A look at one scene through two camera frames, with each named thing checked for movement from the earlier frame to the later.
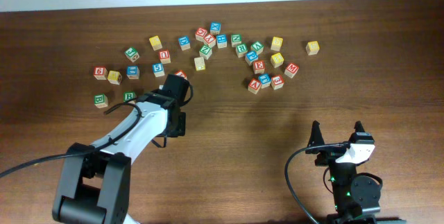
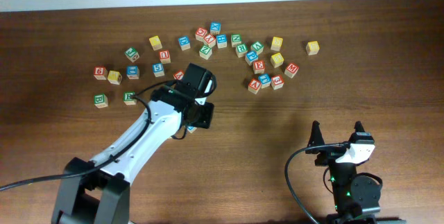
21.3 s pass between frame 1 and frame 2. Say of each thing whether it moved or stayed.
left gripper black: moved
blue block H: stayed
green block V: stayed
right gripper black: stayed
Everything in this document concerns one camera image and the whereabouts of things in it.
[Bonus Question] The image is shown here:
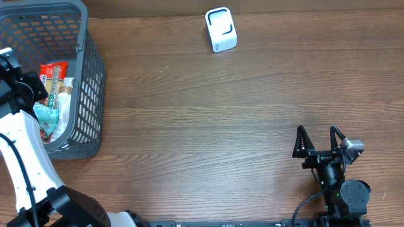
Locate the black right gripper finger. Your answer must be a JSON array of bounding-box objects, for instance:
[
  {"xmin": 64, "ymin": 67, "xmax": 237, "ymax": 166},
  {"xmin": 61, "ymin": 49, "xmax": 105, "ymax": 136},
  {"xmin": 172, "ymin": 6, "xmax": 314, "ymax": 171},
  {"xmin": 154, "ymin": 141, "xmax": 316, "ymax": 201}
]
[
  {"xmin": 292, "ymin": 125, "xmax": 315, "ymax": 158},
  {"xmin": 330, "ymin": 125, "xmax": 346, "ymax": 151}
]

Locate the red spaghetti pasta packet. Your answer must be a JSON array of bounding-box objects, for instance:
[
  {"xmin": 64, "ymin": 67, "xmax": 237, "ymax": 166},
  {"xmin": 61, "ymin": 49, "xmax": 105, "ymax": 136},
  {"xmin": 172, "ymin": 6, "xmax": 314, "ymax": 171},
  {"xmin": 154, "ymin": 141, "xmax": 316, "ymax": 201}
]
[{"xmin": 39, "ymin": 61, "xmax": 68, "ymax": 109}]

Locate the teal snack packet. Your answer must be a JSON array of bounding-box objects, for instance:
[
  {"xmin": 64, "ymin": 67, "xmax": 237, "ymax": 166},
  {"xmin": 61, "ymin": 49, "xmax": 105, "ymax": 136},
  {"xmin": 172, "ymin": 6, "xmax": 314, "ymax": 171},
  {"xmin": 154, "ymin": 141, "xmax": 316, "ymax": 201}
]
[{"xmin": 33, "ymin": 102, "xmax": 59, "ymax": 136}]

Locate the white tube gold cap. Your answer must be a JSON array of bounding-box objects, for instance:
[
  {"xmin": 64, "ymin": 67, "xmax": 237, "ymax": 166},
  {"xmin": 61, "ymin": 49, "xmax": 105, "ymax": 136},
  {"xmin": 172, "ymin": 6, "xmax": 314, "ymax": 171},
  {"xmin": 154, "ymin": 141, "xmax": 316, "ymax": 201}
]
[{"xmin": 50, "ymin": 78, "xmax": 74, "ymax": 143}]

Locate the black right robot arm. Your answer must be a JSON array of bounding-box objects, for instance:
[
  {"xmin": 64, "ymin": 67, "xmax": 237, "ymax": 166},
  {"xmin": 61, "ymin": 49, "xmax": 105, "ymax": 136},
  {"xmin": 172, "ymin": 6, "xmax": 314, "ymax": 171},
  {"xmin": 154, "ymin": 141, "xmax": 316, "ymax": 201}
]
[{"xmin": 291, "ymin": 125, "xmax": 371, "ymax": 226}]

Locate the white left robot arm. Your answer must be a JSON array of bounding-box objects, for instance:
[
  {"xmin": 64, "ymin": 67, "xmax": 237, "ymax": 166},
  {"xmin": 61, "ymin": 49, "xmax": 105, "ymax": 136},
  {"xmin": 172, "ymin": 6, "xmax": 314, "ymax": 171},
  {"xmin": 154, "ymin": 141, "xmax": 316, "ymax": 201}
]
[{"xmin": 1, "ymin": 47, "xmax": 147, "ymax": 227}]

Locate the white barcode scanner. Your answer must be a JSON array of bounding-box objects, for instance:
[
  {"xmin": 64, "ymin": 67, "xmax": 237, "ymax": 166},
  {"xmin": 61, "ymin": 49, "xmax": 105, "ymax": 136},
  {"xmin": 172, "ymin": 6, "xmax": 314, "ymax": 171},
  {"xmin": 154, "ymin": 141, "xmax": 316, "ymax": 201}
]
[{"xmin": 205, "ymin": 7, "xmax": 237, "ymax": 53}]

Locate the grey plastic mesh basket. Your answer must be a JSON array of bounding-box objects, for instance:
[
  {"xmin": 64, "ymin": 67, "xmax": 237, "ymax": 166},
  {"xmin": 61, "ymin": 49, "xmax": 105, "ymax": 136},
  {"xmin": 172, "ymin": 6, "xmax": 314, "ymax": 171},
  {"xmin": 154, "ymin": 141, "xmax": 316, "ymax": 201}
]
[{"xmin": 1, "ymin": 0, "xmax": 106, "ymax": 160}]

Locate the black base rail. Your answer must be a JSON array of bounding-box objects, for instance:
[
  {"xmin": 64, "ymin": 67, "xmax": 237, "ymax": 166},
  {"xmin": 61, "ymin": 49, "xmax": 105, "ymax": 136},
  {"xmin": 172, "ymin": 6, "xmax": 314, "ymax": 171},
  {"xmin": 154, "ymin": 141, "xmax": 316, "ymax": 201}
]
----------
### EXERCISE
Say how many lines in the listing above include "answer". Give nothing but the number.

### FINISHED EXERCISE
9